### Problem description
Your answer should be the exact lines of the data below from the one containing "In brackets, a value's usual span" through the one containing "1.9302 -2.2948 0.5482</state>"; please include nothing else.
* * *
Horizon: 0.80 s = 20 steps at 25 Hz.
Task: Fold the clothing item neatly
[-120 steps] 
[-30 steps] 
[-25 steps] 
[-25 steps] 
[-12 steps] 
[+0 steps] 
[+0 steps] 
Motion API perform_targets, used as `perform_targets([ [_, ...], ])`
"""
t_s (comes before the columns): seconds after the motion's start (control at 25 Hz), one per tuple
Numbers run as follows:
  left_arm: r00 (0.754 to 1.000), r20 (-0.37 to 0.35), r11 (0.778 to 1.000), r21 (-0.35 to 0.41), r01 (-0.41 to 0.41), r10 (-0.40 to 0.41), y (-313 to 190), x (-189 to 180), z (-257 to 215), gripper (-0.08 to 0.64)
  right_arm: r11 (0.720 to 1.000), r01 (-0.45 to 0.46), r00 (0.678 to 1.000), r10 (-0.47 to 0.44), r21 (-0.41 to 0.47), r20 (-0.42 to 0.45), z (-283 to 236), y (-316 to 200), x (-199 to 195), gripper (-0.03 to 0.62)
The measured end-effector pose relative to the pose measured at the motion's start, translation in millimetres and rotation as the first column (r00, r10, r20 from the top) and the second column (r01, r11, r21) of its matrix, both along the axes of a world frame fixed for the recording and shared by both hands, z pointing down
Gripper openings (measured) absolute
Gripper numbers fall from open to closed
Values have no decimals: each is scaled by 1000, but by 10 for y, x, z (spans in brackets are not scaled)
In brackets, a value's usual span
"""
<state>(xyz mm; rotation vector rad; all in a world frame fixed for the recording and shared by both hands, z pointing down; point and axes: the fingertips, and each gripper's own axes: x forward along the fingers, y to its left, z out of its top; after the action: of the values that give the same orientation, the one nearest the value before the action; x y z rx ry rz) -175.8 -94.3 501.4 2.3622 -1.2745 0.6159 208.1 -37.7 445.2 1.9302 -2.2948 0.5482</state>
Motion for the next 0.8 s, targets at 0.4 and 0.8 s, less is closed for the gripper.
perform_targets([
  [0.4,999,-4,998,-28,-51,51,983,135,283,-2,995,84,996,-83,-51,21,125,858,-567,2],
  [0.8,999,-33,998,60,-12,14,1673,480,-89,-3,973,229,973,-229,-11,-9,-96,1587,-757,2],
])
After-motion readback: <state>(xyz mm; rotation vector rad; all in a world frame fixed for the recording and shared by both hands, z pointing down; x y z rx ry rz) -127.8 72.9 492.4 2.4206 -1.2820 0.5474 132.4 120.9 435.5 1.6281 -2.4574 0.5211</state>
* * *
### Solution
In brackets, a value's usual span
"""
<state>(xyz mm; rotation vector rad; all in a world frame fixed for the recording and shared by both hands, z pointing down; point and axes: the fingertips, and each gripper's own axes: x forward along the fingers, y to its left, z out of its top; after the action: of the values that give the same orientation, the one nearest the value before the action; x y z rx ry rz) -175.8 -94.3 501.4 2.3622 -1.2745 0.6159 208.1 -37.7 445.2 1.9302 -2.2948 0.5482</state>

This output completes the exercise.